Collected data:
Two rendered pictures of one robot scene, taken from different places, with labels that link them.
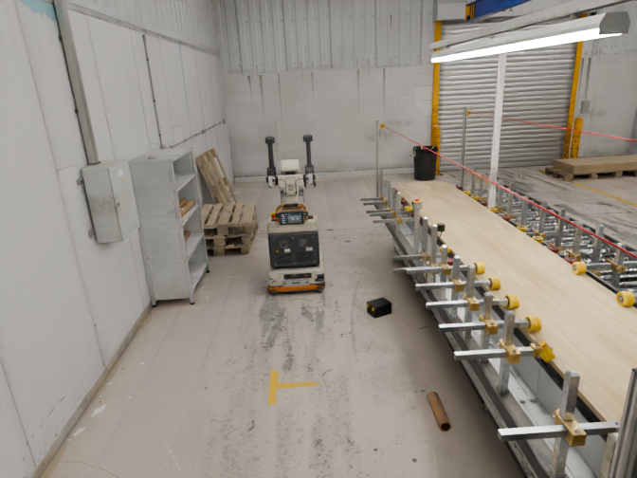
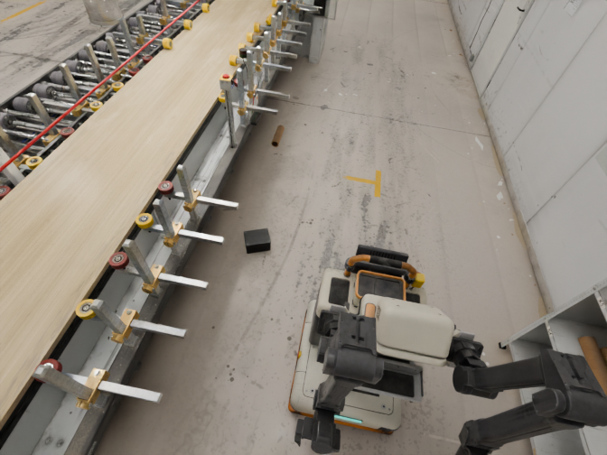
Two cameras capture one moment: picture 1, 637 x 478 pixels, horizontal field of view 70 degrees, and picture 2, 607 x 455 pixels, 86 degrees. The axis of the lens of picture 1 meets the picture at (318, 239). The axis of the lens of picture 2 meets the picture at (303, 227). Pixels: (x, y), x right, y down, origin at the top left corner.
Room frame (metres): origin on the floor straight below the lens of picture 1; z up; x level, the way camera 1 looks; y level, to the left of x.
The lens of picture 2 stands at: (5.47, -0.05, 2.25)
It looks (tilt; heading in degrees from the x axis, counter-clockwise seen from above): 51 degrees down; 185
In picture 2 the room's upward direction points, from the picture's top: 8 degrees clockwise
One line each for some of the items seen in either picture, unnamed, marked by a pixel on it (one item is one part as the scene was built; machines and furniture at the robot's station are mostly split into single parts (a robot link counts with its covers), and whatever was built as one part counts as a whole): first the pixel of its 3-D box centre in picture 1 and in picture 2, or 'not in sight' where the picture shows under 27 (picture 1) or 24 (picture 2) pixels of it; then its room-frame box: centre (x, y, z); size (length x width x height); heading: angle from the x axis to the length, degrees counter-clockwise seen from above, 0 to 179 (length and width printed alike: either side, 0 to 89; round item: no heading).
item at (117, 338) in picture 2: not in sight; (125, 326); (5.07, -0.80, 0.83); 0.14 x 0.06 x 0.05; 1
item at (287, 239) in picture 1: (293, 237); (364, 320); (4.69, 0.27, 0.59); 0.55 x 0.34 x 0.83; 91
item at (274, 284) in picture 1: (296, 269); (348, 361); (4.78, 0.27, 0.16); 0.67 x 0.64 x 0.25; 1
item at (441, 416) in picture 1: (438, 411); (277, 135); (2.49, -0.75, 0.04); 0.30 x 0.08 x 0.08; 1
* * *
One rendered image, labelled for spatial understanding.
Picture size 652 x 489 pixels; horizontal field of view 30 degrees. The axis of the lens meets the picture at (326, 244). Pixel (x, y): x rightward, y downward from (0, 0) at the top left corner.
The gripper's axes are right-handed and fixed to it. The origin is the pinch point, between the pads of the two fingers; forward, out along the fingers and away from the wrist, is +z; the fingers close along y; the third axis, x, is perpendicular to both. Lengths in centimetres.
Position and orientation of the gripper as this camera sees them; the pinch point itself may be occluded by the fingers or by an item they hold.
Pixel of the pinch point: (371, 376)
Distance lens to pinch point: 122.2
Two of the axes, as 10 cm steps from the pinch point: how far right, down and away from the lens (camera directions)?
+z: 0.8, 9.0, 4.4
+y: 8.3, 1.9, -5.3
--
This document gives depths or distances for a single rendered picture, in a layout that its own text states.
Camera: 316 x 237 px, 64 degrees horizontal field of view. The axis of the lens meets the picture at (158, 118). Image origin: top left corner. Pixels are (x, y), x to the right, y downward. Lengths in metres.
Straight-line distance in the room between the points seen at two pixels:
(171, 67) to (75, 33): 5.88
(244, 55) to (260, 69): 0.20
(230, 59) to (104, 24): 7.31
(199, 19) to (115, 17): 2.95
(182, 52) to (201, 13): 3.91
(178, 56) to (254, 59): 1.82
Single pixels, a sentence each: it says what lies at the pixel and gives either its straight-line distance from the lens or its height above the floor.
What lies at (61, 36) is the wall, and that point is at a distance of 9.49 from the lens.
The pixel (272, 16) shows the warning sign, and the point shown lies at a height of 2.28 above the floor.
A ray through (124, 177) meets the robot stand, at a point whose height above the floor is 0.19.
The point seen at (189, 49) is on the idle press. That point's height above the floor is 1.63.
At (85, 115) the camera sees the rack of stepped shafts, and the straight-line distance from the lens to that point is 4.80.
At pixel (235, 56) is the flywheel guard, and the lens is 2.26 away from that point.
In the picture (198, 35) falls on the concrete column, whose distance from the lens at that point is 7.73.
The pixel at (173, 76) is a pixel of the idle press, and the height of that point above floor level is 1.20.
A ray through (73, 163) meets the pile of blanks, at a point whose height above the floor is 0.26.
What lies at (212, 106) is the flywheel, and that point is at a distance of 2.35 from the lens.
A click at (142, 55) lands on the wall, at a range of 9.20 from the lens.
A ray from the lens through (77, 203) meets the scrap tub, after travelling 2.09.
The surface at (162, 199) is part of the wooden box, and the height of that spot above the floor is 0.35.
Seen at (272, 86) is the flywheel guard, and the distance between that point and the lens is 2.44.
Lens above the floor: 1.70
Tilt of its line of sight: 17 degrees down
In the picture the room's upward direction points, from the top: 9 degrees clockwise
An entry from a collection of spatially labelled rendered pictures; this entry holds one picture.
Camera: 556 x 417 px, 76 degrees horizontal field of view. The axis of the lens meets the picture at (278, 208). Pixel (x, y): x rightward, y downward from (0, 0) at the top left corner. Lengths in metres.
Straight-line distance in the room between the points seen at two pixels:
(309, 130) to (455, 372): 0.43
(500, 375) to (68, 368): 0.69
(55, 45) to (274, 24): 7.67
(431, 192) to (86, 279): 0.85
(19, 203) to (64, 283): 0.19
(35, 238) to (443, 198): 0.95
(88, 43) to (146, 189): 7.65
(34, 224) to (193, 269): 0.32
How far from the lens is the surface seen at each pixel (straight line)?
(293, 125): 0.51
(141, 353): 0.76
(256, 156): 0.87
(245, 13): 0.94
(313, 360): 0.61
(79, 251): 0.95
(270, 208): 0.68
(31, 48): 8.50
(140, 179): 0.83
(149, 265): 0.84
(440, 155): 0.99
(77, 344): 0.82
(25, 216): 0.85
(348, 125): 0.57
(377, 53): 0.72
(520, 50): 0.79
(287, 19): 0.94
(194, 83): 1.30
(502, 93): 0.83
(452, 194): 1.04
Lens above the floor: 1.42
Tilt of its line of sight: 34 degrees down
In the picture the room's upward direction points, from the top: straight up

**Work item**
Above are the records; from them, give again exactly the lines from the one containing "It looks (tilt;" through the one containing "item at (441, 416)", both included.

**Exercise output**
It looks (tilt; heading in degrees from the x axis, counter-clockwise seen from above): 51 degrees down; 185
In picture 2 the room's upward direction points, from the picture's top: 8 degrees clockwise
One line each for some of the items seen in either picture, unnamed, marked by a pixel on it (one item is one part as the scene was built; machines and furniture at the robot's station are mostly split into single parts (a robot link counts with its covers), and whatever was built as one part counts as a whole): first the pixel of its 3-D box centre in picture 1 and in picture 2, or 'not in sight' where the picture shows under 27 (picture 1) or 24 (picture 2) pixels of it; then its room-frame box: centre (x, y, z); size (length x width x height); heading: angle from the x axis to the length, degrees counter-clockwise seen from above, 0 to 179 (length and width printed alike: either side, 0 to 89; round item: no heading).
item at (117, 338) in picture 2: not in sight; (125, 326); (5.07, -0.80, 0.83); 0.14 x 0.06 x 0.05; 1
item at (287, 239) in picture 1: (293, 237); (364, 320); (4.69, 0.27, 0.59); 0.55 x 0.34 x 0.83; 91
item at (274, 284) in picture 1: (296, 269); (348, 361); (4.78, 0.27, 0.16); 0.67 x 0.64 x 0.25; 1
item at (441, 416) in picture 1: (438, 411); (277, 135); (2.49, -0.75, 0.04); 0.30 x 0.08 x 0.08; 1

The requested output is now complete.